J. C. McDonald, of Worcester, for plaintiff.

C. C. Milton and S. B. Milton, both of Worcester, for defendants.

CARROLL, J.

These two actions for personal injuries were tried together. The injury was received by the plaintiff while walking on the easterly side of Main street near the corner of Front street, Worcester, in a southerly direction, on November 3, 1924, by reason of her falling into an opening in the sidewalk beneath which was a basement occupied by the L. K. Liggett Company. The Claflin-Sumner Coal Company (hereinafter called the coal company) was at the time using the opening for the purpose of delivering coal to the L. K. Liggett Company, which was a lessee of the entire building at Main and Front streets and occupied the entire front floor. Covering the opening or coal hole were trap doors of light casting, opening vertically in two parts. The opening was 53 5/8 inches long and 40 1/2 inches wide; the longer side being parallel to the street line. The side opening nearest the building was approximately 3 1/4 inches from the westerly wall of the building. The two parts of the door were each 26 3/4 inches in height when opened. There was no fastening to hold the doors when open. On the day of the accident an employee of the coal company had gone to the basement and raised the doors preparatory to delivering the coal. Other employees of the coal company were present, standing near the coal truck at the curb.
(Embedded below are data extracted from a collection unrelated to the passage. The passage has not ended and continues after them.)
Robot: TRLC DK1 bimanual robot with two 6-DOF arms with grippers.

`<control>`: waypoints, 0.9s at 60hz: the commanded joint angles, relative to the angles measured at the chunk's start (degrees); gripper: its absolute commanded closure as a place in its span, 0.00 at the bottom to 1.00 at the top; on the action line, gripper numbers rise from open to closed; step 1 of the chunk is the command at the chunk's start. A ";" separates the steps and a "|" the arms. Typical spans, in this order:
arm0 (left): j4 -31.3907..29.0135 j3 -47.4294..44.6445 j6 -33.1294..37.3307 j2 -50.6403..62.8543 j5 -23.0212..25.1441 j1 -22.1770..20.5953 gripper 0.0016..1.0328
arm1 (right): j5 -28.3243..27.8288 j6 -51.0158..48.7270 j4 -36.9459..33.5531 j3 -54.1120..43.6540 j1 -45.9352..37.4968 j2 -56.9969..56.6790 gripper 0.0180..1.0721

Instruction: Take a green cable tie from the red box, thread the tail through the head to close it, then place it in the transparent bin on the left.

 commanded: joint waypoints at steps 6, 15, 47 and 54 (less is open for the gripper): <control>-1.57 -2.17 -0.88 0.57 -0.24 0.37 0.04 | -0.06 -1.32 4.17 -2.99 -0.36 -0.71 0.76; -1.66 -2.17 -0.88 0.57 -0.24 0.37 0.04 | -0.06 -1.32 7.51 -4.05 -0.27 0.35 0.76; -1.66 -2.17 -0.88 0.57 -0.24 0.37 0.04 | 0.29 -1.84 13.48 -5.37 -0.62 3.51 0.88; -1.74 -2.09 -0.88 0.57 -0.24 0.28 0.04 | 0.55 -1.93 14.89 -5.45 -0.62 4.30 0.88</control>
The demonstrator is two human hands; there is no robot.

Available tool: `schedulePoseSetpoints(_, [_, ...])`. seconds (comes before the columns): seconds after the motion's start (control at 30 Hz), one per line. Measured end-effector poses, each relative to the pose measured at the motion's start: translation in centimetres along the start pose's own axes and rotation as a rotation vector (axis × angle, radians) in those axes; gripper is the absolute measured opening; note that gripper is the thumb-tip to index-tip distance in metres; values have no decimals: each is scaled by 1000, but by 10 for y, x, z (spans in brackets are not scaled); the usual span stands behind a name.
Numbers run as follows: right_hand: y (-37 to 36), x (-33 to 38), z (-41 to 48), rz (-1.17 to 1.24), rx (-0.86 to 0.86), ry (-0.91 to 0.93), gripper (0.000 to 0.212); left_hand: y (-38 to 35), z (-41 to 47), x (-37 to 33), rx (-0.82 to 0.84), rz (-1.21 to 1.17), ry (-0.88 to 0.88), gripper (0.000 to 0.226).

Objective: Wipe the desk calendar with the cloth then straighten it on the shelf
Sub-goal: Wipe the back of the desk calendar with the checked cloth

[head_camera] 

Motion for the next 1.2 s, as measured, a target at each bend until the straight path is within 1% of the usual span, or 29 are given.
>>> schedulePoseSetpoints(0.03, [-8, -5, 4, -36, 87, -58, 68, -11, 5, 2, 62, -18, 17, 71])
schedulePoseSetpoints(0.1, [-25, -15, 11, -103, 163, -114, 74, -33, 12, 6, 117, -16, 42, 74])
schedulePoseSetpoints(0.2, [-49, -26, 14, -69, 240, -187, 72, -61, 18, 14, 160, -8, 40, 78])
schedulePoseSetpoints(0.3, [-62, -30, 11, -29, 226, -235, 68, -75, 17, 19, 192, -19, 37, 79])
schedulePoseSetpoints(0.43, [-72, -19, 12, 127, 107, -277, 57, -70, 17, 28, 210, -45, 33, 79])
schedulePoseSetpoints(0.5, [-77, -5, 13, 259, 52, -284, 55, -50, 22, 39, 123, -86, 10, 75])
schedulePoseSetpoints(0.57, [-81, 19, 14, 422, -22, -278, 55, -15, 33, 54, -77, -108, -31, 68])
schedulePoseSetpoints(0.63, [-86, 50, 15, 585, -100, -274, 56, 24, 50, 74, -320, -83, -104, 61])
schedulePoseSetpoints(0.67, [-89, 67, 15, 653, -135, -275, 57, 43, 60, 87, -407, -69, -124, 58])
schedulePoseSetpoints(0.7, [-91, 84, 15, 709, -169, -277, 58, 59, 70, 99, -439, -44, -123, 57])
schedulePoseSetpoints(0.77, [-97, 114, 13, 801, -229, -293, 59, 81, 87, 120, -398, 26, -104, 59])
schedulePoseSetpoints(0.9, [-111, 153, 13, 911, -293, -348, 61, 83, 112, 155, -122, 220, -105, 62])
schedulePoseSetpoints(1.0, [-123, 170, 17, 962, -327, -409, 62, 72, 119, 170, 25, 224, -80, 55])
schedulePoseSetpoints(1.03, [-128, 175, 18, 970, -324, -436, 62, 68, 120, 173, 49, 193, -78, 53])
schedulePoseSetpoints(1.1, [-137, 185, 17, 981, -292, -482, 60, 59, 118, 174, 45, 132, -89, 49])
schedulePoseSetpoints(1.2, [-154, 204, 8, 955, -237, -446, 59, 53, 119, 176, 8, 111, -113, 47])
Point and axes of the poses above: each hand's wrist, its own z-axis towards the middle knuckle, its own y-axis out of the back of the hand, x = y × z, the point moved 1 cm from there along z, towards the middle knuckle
The plaintiff testified that on the afternoon in question she was going to her work, proceeding toward Front street, intending to cross Harrington crossing to go to the other side of Main street, looking ‘at the people going back and forth’; that her foot struck against something on the sidewalk and she tripped, falling through the opening into the basement. There was evidence that the plaintiff walked against the northerly door, the door thereby closing; that the day was clear and bright; ‘that it seemed quite crowded there because they were just coming out of school;’ that the corner of Main and Front streets is the busiest corner in Worcester.

The case was heard by a judge without a jury. He found for the plaintiff and denied the defendant's motion that the court find for the defendant. There was evidence of the plaintiff's care. She was walking along the sidewalk of a public highway where there were many people, and her attention was directed to the crossing she was about to use. She could assume that the opening would be suitably protected, and while she might have avoided the injury if she had seen the open door in front of her, her care was a question of fact, taking all the circumstances into account. Wakefield v. Boston Coal Co., 197 Mass. 527, 83 N. E. 1116.Gillis v. Cambridge Gaslight Co., 202 Mass. 222, 88 N. E. 779.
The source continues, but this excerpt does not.